During subclavian vein catheterization, one of the most common misplacements of the catheter is into the ipsilateral internal jugular vein (IJV). Chest radiography is performed to identify the exact location of the catheter and procedure-related complications.1Misplaced catheters have increased risks of thrombophlebitis in addition to impairment of the central venous pressure (CVP) measurement.2Recently, Ambesh et al.  3,4showed that manual occlusion of the ipsilateral IJV in the supraclavicular fossa during and after insertion of subclavian vein catheter is successful in preventing and diagnosing the misplacement of the subclavian vein catheter into the IJV, respectively. Since Ambesh et al.  developed this maneuver and reported excellent results, no other study has validated these results. Therefore, in a randomized and controlled study, we tested whether the Ambesh maneuver is successful in preventing and diagnosing the misplacement of a subclavian vein catheter into the IJV.

After approval by the Ethics Committee (King George’s Medical University, Lucknow, India), 300 adult patients of either sex scheduled to undergo central venous cannulation through the subclavian approach were randomly allocated into two groups of 150 each. Informed verbal consent was obtained from all patients before the procedure. In a patient lying supine with a 15°–20° Trendelenburg position and the head turned to the left, the junction of the medial one third and lateral two thirds of the clavicle in the right infraclavicular area was chosen as the puncture point. An 18-gauge introducer needle was inserted at this point and directed toward the sternoclavicular joint. After free flow of venous blood, the J-tip guide wire was threaded through the cannula into the subclavian vein. In the Ambesh maneuver group of patients, the ipsilateral IJV was occluded, as described by Ambesh et al. ,3during threading of the J guide wire, whereas in control group, no such maneuver was performed. The subclavian vein catheter was then railroaded over the guide wire. The catheter was then connected with a transducer, and the CVP value and waveform pattern were observed. Next, the Ambesh maneuver4was reapplied for approximately 10 s, and changes in CVP value and waveform pattern were noted. If there was an increase in CVP value by more than 3 cm H2O along with flattening of the waveform, it was presumed that the catheter tip was misplaced into the ipsilateral IJV. At the end of the procedure, chest radiography was performed, and position of the catheter was identified in all patients. The characteristics of the patients were analyzed using the Student t  test and Fisher exact test. P  values were two-tailed, and P > 0.05 was considered significant.

The age, sex, and body weight of the patients were comparable in two groups. Five patients in the control group and 7 patients in the Ambesh maneuver group could not be cannulated; therefore, 145 patients in the control group and 143 patients in the Ambesh maneuver group were analyzed. Chest x-ray films showed that in control group, there were 10 (6.9%) misplaced catheters, 9 (6.2%) in ipsilateral IJV and 1 (0.7%) in opposite subclavian vein, whereas in the Ambesh maneuver group, there were 2 (1.4%) (95% confidence interval, 1.4–6.9%; P < 0.05) misplaced catheters, both in the opposite subclavian vein and none in the IJV. The operator experienced difficulty in inserting the guide wire in 3 patients of control group and 9 patients of Ambesh maneuver group. The withdrawal and reinsertion of the guide wire and catheter were easy.

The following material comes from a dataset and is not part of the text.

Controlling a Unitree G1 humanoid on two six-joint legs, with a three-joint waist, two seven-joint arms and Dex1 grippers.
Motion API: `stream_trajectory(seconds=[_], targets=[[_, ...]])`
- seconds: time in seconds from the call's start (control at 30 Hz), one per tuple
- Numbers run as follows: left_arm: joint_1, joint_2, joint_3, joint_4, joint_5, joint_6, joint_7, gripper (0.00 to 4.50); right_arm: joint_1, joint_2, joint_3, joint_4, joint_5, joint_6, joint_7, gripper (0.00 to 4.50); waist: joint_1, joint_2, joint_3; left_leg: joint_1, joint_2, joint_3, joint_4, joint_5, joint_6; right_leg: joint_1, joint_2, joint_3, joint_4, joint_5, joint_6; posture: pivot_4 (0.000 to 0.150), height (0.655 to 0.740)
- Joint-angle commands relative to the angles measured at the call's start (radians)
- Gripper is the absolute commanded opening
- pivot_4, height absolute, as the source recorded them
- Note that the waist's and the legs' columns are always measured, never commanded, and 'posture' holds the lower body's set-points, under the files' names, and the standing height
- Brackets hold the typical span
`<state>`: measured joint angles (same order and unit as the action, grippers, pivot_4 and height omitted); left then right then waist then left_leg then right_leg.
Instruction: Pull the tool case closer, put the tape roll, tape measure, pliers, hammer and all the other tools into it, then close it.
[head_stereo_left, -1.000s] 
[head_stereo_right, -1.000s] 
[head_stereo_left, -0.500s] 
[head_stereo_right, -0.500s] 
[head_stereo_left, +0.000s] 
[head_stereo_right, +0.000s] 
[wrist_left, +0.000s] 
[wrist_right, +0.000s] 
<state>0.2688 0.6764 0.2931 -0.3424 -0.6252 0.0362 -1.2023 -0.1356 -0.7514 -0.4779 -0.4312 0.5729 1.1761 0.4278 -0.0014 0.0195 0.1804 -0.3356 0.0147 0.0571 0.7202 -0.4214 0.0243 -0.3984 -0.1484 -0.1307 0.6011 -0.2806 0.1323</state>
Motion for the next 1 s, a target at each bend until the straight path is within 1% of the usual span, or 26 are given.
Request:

The correct placement of the central venous catheter is an essential prerequisite for accurate monitoring of CVP and long-term use of the catheter. Misplacement of the tip may enhance the risk of clot formation, thrombophlebitis, and catheter erosion in addition to impaired CVP measurement.2,5Recently, Domino et al.  6reported that the proportion of malpractice claims related to central catheters and vascular access injury has increased significantly. The incidence of malpositioning of CVP catheters through the infraclavicular technique of the subclavian vein varies between 4% and 8%.3–5Our study shows a 6.9% incidence of misplacement of subclavian vein catheter through the right infraclavicular approach, and most of the misplacements were in the ipsilateral IJV (6.2%). The operator encountered difficulty in insertion of the guide wire in only 3 patients without IJV occlusion and in 9 patients with IJV occlusion. It becomes obvious that the guide wire in some of these 9 patients of the IJV occlusion group was intending to go into the ipsilateral IJV, but the IJV was occluded manually. The occlusion of ipsilateral IJV in the supraclavicular area may have prevented the cephalad insertion of the guide wire and therefore the subclavian vein catheter into the IJV.

We conclude that the Ambesh maneuver is a simple, inexpensive, and handy bedside technique that helps in preventing and diagnosing the misplacement of a subclavian vein catheter into the IJV. We strongly believe that the Ambesh maneuver should be used in all patients undergoing subclavian vein catheterization.